Was also tempted by a almost-new Taurus .38 snubbie lightweight for $269, but it would have been for the frau, and she wasn't there to try it to hand, so I didn't get it.

I DID score a hard-to-find front sight adjusting tool for the CETME Modelo B, and will now finish sighting it in at my earliest convenience (maybe tomorrow). When the S.H.T.F., it will be a hard choice whether to take the CETME or the M14, if it is just me going to war. Perhaps readers would care to comment!

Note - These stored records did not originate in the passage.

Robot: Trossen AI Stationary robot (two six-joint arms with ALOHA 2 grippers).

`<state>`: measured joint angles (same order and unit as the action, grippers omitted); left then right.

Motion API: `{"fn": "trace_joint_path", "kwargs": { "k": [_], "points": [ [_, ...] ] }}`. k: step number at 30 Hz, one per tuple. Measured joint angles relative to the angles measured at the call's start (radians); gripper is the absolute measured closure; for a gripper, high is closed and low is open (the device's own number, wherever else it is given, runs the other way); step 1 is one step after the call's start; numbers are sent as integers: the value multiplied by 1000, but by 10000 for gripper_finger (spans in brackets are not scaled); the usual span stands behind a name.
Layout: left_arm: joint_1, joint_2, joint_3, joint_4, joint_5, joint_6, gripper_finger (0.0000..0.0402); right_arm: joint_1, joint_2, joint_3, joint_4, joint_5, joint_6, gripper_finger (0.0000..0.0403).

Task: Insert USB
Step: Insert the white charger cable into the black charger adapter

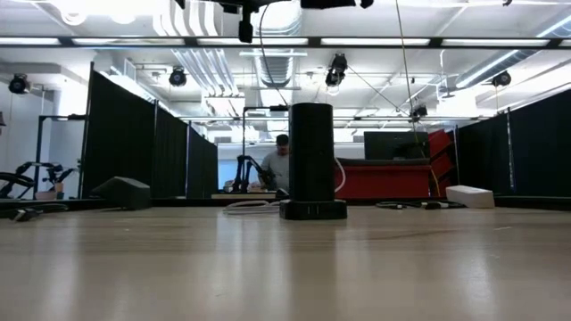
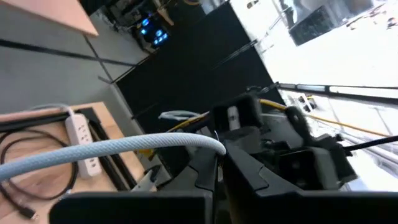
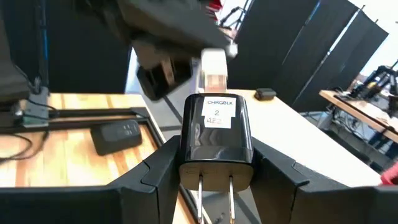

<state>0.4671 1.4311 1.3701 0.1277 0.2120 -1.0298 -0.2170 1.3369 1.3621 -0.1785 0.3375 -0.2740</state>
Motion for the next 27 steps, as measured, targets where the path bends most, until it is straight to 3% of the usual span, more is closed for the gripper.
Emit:
{"fn": "trace_joint_path", "kwargs": {
  "k": [27],
  "points": [
    [-32, 2, 2, 30, 13, 27, 400, 1, -40, 0, 35, -77, -79, 257]
  ]
}}
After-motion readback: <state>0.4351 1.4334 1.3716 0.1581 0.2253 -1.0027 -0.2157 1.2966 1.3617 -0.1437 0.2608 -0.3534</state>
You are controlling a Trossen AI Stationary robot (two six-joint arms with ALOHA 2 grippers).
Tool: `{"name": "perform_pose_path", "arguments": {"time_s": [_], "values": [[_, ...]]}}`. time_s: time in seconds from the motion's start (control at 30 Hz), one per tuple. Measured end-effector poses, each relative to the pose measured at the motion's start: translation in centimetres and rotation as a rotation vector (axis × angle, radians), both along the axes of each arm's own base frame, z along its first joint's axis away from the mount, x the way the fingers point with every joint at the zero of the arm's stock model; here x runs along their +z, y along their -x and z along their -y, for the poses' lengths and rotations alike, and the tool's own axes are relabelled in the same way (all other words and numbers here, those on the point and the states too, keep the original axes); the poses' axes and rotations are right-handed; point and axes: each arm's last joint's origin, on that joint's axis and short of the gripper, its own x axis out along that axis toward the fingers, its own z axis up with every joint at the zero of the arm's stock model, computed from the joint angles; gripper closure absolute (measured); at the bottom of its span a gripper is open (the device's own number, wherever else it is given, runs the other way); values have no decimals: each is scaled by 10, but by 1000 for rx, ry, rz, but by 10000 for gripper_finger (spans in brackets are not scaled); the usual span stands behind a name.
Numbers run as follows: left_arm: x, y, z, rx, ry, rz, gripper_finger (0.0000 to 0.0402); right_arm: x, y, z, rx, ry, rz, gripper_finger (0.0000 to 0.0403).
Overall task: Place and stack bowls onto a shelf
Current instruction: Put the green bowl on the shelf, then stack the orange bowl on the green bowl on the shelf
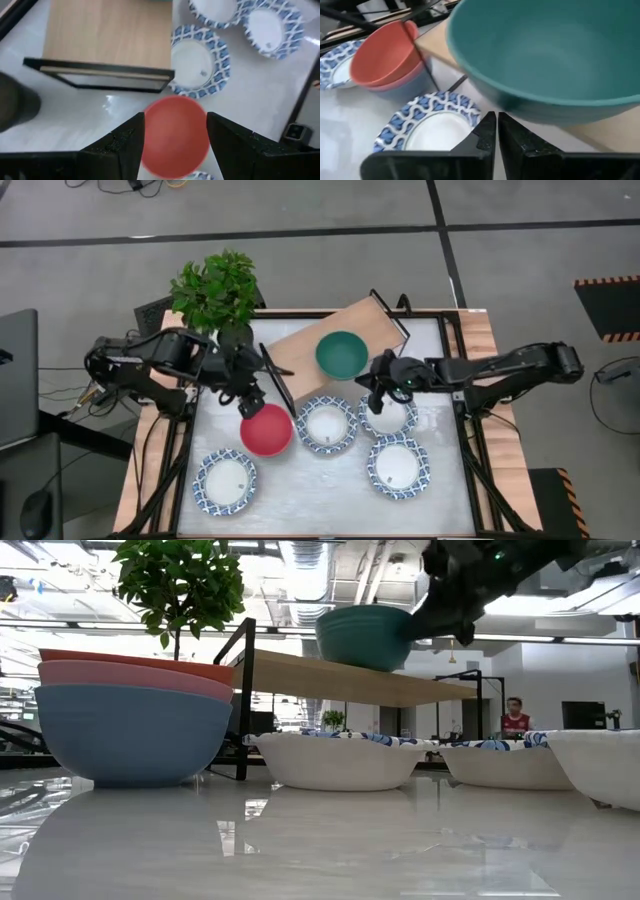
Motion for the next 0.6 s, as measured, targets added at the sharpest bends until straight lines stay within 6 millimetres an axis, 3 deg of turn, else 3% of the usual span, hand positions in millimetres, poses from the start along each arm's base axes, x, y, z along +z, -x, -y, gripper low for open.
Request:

The retired SGT and myself doped out at least one scam worth noting: I found a sealed set of two (supposedly) GI unissued M-14 magazines, in a sealed cloth-and-paper wrapper. First, I was suspicious that the Army ever issued these in such a package (long, skinny package, 2-20 rd magazines placed end to end), but then the Federal nomenclature didn't seem right, either. The label said "Magzines" and that is obviously wrong, and there is ZERO tolerance for incorrect nomenclature in the Federal supply chain. Also, there was a FSN (Federal Stock Number) which I had no way of checking, but NO FEDERAL CONTRACT NUMBER. I could easily have paid $74.95 for two Chinese junker magazines worth no more than $15 each.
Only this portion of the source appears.